No pictures go into the copy. Write out exactly the lines below from the one containing "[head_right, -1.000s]" through the one containing "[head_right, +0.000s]".
**** Provided material
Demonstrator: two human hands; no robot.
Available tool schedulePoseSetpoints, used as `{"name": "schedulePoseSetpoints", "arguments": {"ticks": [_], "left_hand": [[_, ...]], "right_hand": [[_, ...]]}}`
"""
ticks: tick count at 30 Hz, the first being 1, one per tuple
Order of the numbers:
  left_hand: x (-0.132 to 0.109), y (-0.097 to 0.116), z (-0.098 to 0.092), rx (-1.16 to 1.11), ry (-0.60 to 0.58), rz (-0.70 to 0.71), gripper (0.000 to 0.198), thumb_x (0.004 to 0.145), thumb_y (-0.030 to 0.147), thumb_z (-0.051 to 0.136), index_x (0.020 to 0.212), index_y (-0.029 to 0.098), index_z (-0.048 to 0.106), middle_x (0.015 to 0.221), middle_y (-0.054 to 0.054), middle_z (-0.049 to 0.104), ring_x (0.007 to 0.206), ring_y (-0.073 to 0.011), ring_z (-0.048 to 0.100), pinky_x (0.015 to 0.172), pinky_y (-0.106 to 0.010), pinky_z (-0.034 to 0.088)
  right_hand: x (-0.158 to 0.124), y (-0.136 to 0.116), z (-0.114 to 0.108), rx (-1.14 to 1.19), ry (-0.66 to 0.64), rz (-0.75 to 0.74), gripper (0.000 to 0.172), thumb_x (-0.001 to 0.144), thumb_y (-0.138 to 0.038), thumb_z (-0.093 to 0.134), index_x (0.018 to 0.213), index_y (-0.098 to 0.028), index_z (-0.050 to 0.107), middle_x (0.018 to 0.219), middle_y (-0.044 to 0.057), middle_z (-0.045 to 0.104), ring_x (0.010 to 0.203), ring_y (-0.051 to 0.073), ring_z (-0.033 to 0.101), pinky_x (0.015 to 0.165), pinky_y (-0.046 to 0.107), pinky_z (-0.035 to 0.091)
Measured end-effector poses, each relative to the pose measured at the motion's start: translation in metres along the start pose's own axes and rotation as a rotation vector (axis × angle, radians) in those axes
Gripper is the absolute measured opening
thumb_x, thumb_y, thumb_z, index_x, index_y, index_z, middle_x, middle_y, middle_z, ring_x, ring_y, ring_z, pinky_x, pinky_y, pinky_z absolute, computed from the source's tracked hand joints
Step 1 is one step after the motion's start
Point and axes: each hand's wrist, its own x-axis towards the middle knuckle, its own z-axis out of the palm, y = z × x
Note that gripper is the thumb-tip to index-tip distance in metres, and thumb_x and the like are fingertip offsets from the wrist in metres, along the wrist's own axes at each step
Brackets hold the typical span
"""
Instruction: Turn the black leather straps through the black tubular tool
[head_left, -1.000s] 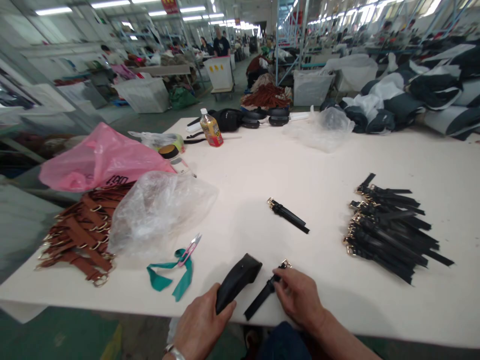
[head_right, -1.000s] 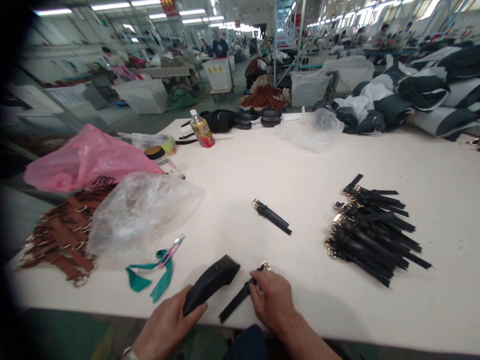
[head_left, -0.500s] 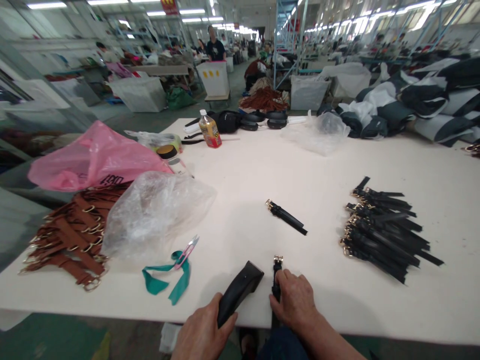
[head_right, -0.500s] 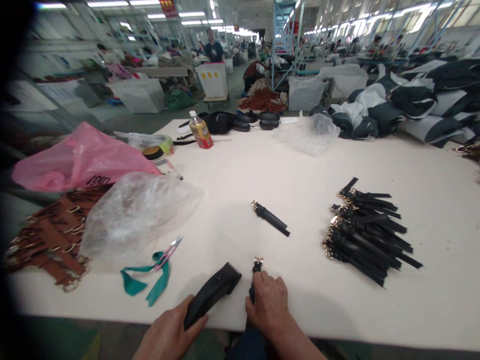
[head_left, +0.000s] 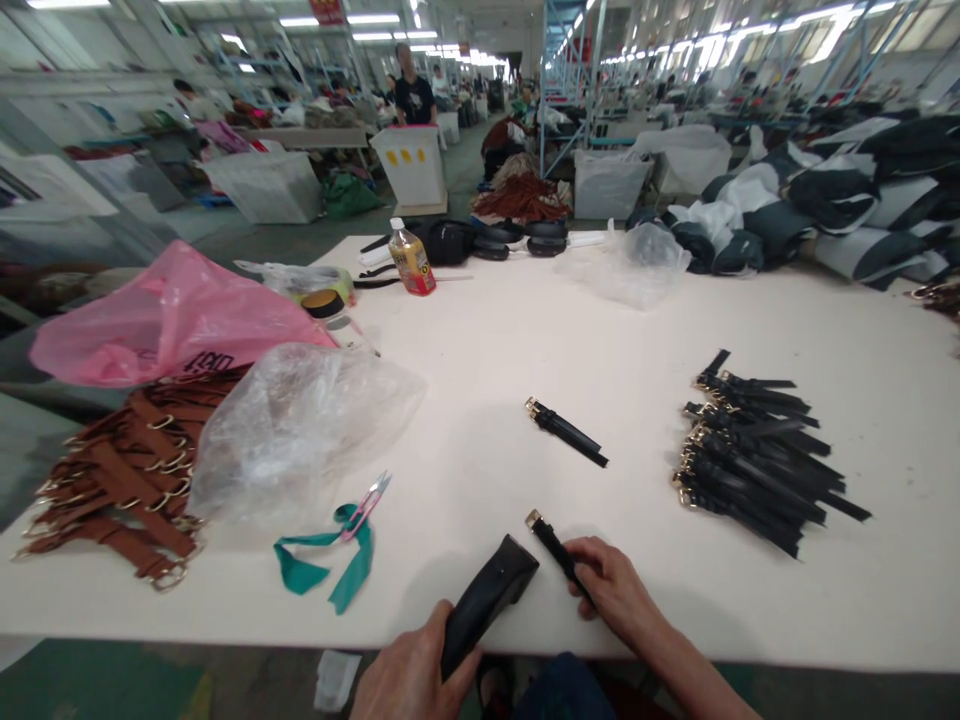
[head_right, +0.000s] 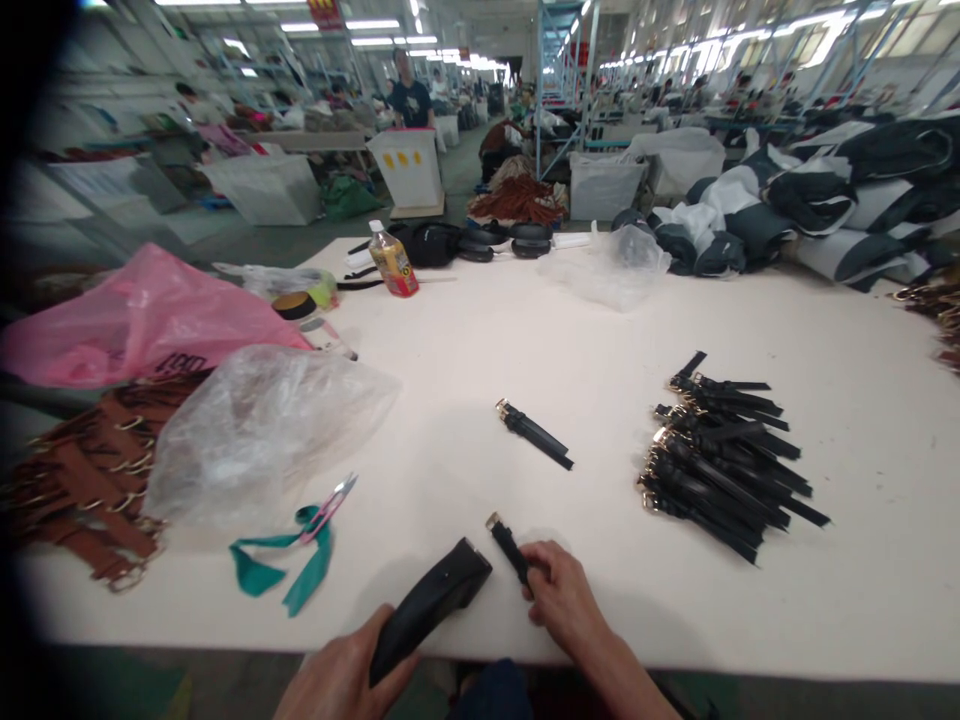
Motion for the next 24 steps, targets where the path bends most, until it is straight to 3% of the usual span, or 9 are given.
{"name": "schedulePoseSetpoints", "arguments": {"ticks": [5,8,13,19,24], "left_hand": [[0.002,0.022,0.000,0.048,-0.030,0.009,0.047,0.086,0.037,0.044,0.128,0.015,0.044,0.104,-0.012,0.065,0.101,-0.0283,0.059,0.084,-0.038,0.043],[0.009,0.038,0.000,0.051,-0.039,0.033,0.044,0.086,0.037,0.044,0.124,0.015,0.047,0.102,-0.013,0.065,0.099,-0.0291,0.059,0.084,-0.039,0.044],[0.026,0.058,-0.009,0.082,0.047,0.053,0.043,0.086,0.036,0.042,0.121,0.012,0.046,0.100,-0.014,0.065,0.095,-0.0320,0.060,0.081,-0.044,0.046],[0.017,0.059,-0.010,0.123,-0.006,0.038,0.047,0.088,0.036,0.040,0.127,0.011,0.043,0.106,-0.015,0.063,0.101,-0.0308,0.058,0.086,-0.043,0.044],[0.008,0.058,-0.007,0.147,-0.079,0.021,0.049,0.087,0.035,0.040,0.129,0.010,0.042,0.109,-0.016,0.062,0.102,-0.0303,0.057,0.088,-0.042,0.043]], "right_hand": [[-0.002,0.004,0.000,-0.139,0.025,-0.069,0.030,0.062,-0.012,0.044,0.084,-0.019,0.064,0.060,-0.003,0.051,0.049,0.011,0.050,0.045,0.021,0.044],[-0.003,0.008,0.002,-0.234,0.084,-0.122,0.031,0.059,-0.008,0.045,0.079,-0.020,0.065,0.057,-0.003,0.051,0.052,0.011,0.050,0.047,0.020,0.041],[0.002,0.018,0.004,-0.208,0.112,-0.102,0.027,0.059,-0.009,0.046,0.078,-0.019,0.063,0.059,-0.003,0.052,0.053,0.012,0.052,0.045,0.020,0.039],[0.005,0.024,0.003,-0.032,0.118,-0.016,0.036,0.056,-0.008,0.047,0.088,-0.018,0.058,0.064,-0.004,0.053,0.049,0.011,0.052,0.042,0.020,0.040],[0.009,0.029,0.004,-0.010,0.146,-0.032,0.041,0.053,-0.005,0.046,0.090,-0.020,0.050,0.061,-0.008,0.048,0.044,0.009,0.049,0.039,0.019,0.036]]}}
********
Written reply ->
[head_right, -1.000s] 
[head_left, -0.500s] 
[head_right, -0.500s] 
[head_left, +0.000s] 
[head_right, +0.000s] 

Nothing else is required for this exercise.